A study published in the journal Science found that if judges were told a criminal was a psychopath, they considered it an aggravating factor. But if they also heard biological explanations for the disorder, they gave shorter sentences.
Researchers from the University of Utah who conducted the study said the findings were surprising and worrying, and external experts said they had problematic implications for how brain science might affect criminal justice in future.
"In the coming years, we are likely to find out about all kinds of biological causes of criminal behavior, so the question is, why does the law care if most behavior is biologically caused?" said Teneille Brown, an associate professor at the university's college of law.

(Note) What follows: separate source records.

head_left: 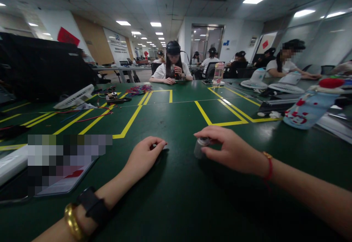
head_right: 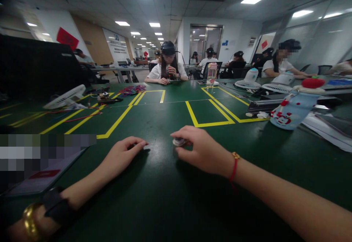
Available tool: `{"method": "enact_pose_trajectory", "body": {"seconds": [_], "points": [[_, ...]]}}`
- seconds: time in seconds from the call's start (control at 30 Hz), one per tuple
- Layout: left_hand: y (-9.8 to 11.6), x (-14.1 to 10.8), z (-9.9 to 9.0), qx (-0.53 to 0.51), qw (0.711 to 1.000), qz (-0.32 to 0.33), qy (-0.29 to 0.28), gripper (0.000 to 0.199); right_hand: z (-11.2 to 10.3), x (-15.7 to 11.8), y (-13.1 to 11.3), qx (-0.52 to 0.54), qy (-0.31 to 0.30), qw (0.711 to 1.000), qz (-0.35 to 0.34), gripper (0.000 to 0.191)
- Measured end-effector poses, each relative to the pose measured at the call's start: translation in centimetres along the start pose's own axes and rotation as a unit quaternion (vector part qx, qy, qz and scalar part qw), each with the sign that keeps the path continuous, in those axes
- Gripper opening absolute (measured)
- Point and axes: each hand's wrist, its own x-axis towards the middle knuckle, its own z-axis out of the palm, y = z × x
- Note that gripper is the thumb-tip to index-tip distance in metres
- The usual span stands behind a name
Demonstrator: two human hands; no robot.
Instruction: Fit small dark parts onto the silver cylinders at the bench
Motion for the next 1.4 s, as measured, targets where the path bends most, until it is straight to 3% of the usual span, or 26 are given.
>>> {"method": "enact_pose_trajectory", "body": {"seconds": [0.1, 0.2, 0.3, 0.43, 0.57, 0.7, 0.87, 1.0, 1.1, 1.2, 1.3, 1.4], "points": [[-0.3, 0.1, 0.1, 0.002, 1.000, 0.002, 0.000, 0.034, 3.3, -0.1, -1.2, 0.067, -0.004, 0.997, -0.047, 0.036], [0.0, -0.1, 0.0, -0.005, 1.000, 0.024, 0.013, 0.032, 5.1, -0.5, -0.9, 0.122, 0.018, 0.992, -0.021, 0.044], [1.6, -0.9, -0.1, -0.032, 0.995, 0.093, 0.033, 0.029, 6.0, -1.0, -0.1, 0.189, 0.025, 0.981, 0.036, 0.056], [5.2, -2.2, 0.1, -0.042, 0.981, 0.187, -0.017, 0.024, 6.4, -1.1, 0.4, 0.246, 0.008, 0.968, 0.056, 0.052], [7.1, -2.5, 0.5, -0.058, 0.980, 0.189, -0.018, 0.014, 6.2, -0.9, 0.0, 0.238, 0.009, 0.970, 0.047, 0.046], [6.1, -2.3, 0.4, -0.095, 0.987, 0.131, 0.013, 0.015, 5.4, -0.9, -0.3, 0.147, 0.037, 0.988, 0.040, 0.038], [3.8, -2.1, 1.4, -0.045, 0.990, 0.117, -0.063, 0.014, 4.9, -1.3, 0.1, 0.128, 0.032, 0.989, 0.071, 0.029], [3.3, -1.8, 2.8, 0.013, 0.988, 0.131, -0.076, 0.015, 4.8, -1.4, 0.3, 0.127, 0.021, 0.989, 0.078, 0.030], [3.6, -1.6, 2.8, 0.015, 0.988, 0.129, -0.087, 0.020, 3.7, -1.1, 0.5, 0.099, 0.021, 0.989, 0.104, 0.030], [3.6, -1.5, 1.5, -0.026, 0.991, 0.099, -0.086, 0.033, 1.0, -0.5, 1.7, -0.008, 0.051, 0.987, 0.155, 0.034], [2.8, -1.1, -0.5, -0.056, 0.996, 0.047, -0.045, 0.037, -3.2, -0.3, 5.0, -0.159, 0.048, 0.961, 0.223, 0.033], [1.3, -0.5, -1.7, -0.071, 0.997, -0.006, 0.007, 0.040, -7.3, -1.1, 9.9, -0.270, 0.019, 0.909, 0.316, 0.035]]}}
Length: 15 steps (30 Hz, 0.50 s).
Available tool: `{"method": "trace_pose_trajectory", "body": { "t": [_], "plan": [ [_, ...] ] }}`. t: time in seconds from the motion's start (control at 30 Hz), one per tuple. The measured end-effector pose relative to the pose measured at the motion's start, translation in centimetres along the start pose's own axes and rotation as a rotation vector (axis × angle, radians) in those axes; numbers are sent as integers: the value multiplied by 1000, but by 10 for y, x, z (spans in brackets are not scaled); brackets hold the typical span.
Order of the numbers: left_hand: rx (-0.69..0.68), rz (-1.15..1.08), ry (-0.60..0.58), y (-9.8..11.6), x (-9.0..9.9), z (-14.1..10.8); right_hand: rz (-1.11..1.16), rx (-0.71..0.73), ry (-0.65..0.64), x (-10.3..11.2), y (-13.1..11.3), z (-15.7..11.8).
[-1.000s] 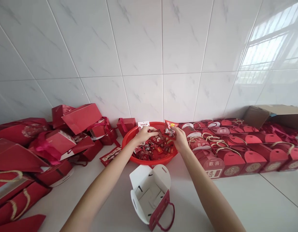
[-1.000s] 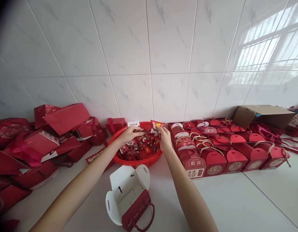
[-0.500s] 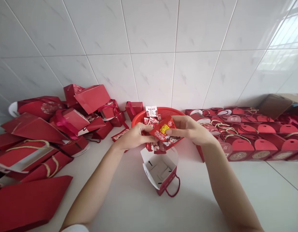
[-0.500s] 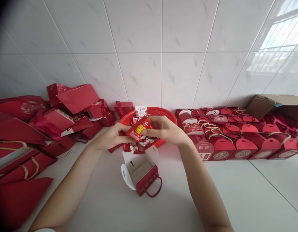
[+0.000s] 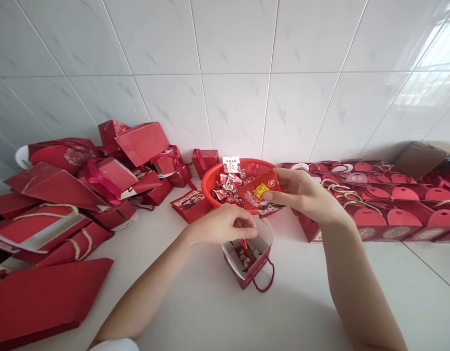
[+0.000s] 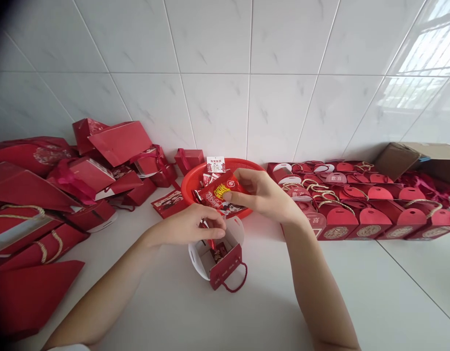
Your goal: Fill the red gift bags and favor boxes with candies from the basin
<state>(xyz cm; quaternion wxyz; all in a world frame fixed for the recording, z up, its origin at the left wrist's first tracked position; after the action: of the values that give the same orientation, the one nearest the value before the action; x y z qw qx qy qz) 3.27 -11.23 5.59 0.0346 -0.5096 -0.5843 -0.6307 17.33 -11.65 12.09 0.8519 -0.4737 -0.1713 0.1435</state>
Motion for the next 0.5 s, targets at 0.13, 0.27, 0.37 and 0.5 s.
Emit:
{"method": "trace_pose_trajectory", "body": {
  "t": [0.13,0.27,0.37,0.5],
  "plan": [
    [17,44,-75,-4,-10,1,-37,13,11,3,-3,-1],
    [-74,133,-216,1,-11,-7,-68,26,14,3,-2,-1],
    [-61,162,-103,0,6,-11,-55,29,24,3,-1,0],
    [-17,203,-17,-5,15,-13,-52,21,21,1,-2,1]
  ]
}}
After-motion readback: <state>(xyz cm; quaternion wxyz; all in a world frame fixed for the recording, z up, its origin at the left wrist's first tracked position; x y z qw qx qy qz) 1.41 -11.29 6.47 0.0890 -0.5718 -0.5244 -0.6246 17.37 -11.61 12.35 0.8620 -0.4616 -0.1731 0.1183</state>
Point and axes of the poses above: each hand's wrist, its own z-axis towards the middle knuckle, its own x-axis out of the back of the hand, y = z × x, the point moved 7 cm from there along z, towards the middle knuckle, and after that the axes turned 10 degrees about x, right-handed, at the moved point
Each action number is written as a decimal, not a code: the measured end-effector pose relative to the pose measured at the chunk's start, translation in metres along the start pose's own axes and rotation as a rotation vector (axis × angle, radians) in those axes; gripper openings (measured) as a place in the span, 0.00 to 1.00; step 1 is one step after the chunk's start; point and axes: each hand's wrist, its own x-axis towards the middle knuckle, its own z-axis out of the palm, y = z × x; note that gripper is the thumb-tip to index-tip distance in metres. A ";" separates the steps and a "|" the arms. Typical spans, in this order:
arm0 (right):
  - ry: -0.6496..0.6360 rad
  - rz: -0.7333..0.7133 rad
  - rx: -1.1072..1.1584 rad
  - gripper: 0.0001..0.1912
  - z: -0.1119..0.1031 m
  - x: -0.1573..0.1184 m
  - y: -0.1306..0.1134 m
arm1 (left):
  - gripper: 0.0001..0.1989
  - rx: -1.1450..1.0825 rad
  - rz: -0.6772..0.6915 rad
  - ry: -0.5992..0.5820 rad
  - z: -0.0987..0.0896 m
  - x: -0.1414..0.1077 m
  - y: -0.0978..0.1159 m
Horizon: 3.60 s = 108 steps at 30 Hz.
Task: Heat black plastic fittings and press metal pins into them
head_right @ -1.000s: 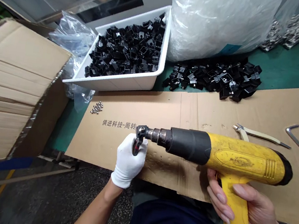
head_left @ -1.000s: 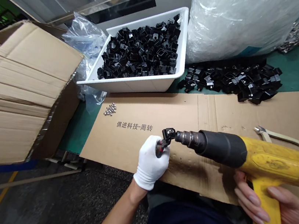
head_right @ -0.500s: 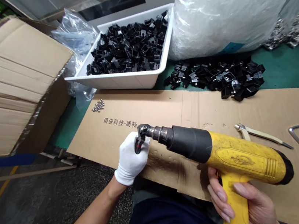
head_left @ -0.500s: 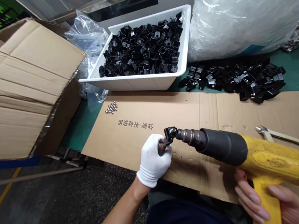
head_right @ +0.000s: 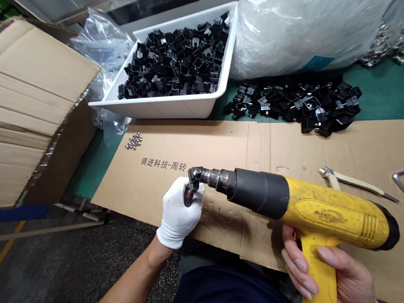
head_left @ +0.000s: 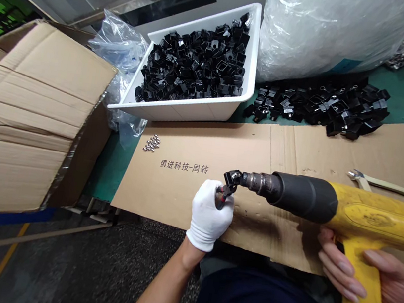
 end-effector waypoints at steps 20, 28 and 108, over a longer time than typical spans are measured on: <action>-0.029 0.014 0.050 0.23 -0.001 -0.001 0.000 | 0.05 0.043 -0.036 0.049 0.008 -0.004 0.000; -0.018 0.007 0.039 0.22 0.000 0.001 -0.001 | 0.05 0.068 -0.043 0.090 0.013 -0.005 0.001; 0.011 -0.030 0.065 0.22 0.001 0.001 0.002 | 0.11 -0.162 -0.151 -0.358 -0.036 0.017 0.012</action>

Seena Fazel, a clinical senior lecturer in forensic psychiatry at Britain's Oxford University, noted there are already known biological bases for many disorders criminals suffer from, including drug abuse, alcoholism and antisocial personality disorder.
"So if psychopathy reduces your sentence because it has a biological basis, why shouldn't these other more common conditions also result in reduced sentences?" he said.
The Utah team carried out a survey of 181 judges in 19 U.S. states who were given a hypothetical case of aggravated battery to consider. They found that when judges were given a "biomechanical" explanation for a criminal's psychopathy, they saw this as a mitigating factor and reduced the sentence, on average by about a year. Continued...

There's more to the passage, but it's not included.